Elle décrit une coalition qui pourrait rassembler des personnalités du camp présidentiel et du parti Les Républicains (LR), soulignant le devoir de trouver un consensus dans ce qu'elle appelle "le socle commun de la droite". "Nous avons des ministres LR au sein du gouvernement, ce qui prouve qu'il est possible de s'unir pour protéger la France des extrêmes", a-t-elle affirmé.
La multiplicité des candidatures : un défi à surmonter
Maud Bregeon n’est pas seule dans cette démarche. Des figures comme le ministre de la Justice, Gérald Darmanin, partagent cette vision, suggérant même l'idée d'une primaire afin de désigner ce candidat commun.
Cependant, plusieurs obstacles demeurent. Différents courants au sein de la droite ne s'accordent pas sur qui devrait faire partie de cette alliance. Par exemple, Laurent Wauquiez, le chef des députés LR, et David Lisnard, déjà candidat à la présidentielle, envisagent d’élargir le périmètre jusqu'à des figures du parti d'extrême droite Reconquête.

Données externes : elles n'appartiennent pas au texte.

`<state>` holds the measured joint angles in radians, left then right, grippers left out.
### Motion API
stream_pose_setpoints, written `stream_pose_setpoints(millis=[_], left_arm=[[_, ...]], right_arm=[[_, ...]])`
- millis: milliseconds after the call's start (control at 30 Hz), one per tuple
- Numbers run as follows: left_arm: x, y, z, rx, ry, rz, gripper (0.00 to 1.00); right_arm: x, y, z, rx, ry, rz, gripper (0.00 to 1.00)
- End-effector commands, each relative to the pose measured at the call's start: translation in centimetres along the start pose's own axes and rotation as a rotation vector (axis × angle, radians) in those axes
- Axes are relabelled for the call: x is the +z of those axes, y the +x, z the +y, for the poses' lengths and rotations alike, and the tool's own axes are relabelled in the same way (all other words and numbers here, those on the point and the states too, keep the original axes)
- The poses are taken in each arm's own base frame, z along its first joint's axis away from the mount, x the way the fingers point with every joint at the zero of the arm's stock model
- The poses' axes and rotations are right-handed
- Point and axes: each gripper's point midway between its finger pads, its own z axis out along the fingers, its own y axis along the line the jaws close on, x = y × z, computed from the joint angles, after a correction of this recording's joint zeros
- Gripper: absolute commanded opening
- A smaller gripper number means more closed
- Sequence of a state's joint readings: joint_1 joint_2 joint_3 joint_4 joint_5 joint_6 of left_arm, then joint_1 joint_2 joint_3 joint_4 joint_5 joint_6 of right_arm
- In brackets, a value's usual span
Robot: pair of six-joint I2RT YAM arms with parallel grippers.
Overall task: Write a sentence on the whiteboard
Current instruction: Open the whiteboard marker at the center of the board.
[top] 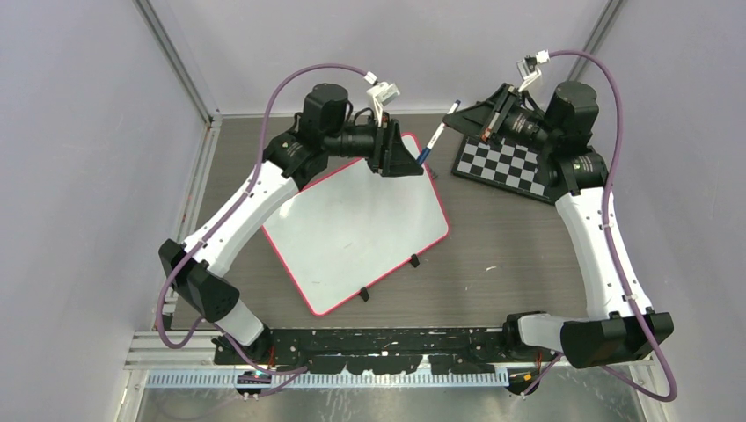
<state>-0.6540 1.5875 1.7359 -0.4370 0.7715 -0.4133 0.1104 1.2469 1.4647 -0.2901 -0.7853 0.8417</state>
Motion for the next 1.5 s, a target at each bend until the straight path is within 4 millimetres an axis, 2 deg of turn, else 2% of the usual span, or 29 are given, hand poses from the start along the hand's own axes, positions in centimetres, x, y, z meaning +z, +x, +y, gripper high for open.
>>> stream_pose_setpoints(millis=[0,100,267,433,500,533,633,700,800,867,933,1067,1233,1300,1333,1467], left_arm=[[-0.3,-1.5,-1.7,0.060,0.050,-0.044,0.37],[0.0,-1.0,-1.8,0.038,0.081,-0.037,0.28],[0.6,-1.5,-1.6,0.026,0.097,-0.045,0.37],[1.3,-2.3,-1.1,0.023,0.091,-0.052,0.15],[1.2,-2.3,-1.1,0.035,0.089,-0.049,0.03],[1.0,-2.2,-1.0,0.037,0.083,-0.043,0.00],[0.1,-0.8,-0.8,0.053,0.075,0.010,0.00],[-0.9,1.0,-1.0,0.123,0.108,0.080,0.00],[-2.8,3.9,-1.1,0.260,0.146,0.182,0.00],[-4.0,5.7,-1.2,0.324,0.158,0.252,0.00],[-4.6,7.2,-1.0,0.316,0.163,0.310,0.00],[-4.7,8.4,-1.5,0.275,0.219,0.361,0.00],[-4.5,9.4,-1.9,0.280,0.254,0.378,0.00],[-4.3,9.9,-2.0,0.283,0.262,0.391,0.00],[-4.3,10.2,-2.2,0.287,0.271,0.400,0.00],[-3.8,11.0,-2.6,0.282,0.287,0.439,0.00]], right_arm=[[-0.6,-0.7,2.6,-0.032,-0.037,-0.030,0.00],[-0.2,-0.2,2.3,-0.011,-0.045,-0.015,0.00],[0.2,0.6,1.9,0.002,-0.048,0.013,0.00],[0.3,0.6,1.9,-0.007,-0.042,0.022,0.00],[0.1,0.8,1.8,-0.017,-0.039,0.027,0.00],[0.1,1.0,1.9,-0.027,-0.047,0.036,0.03],[-0.6,2.3,2.7,-0.089,-0.098,0.110,0.43],[-1.4,3.6,3.2,-0.126,-0.135,0.190,0.65],[-2.8,5.8,3.2,-0.159,-0.170,0.317,0.79],[-3.8,7.3,3.0,-0.159,-0.178,0.398,0.84],[-4.7,8.4,2.6,-0.189,-0.159,0.454,0.88],[-5.4,9.9,1.9,-0.220,-0.117,0.505,0.89],[-5.5,12.1,0.4,-0.243,-0.072,0.582,0.75],[-5.4,12.6,0.3,-0.248,-0.074,0.597,0.62],[-5.3,12.8,0.3,-0.248,-0.078,0.596,0.59],[-4.8,13.4,0.8,-0.251,-0.099,0.614,0.65]])
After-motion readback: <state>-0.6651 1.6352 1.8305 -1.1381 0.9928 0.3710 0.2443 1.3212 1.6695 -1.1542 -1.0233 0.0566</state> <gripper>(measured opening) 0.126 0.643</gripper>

D'autres, comme Valérie Pécresse, expriment des réserves, insistant sur le fait qu'une primaire ne doit pas inclure l'extrême droite. "Une telle alliance ne doit pas se faire aux dépens de nos valeurs", déclarait-elle récemment.
Les candidatures se multiplient – avec des personnalités telles qu'Édouard Philippe, actuellement en tête des sondages, qui reste néanmoins sceptique quant à l'idée d'une primaire. Face à ces divisions internes, le débat reste ouvert et la nécessité d'une stratégie commune semble plus pressante que jamais.
Dans ce contexte de tensions et d'incertitudes, l'avenir de la droite française est en jeu. Les prochaines semaines seront décisives pour déterminer si une unité peut vraiment émerger ou si les ambitions individuelles prévaudront.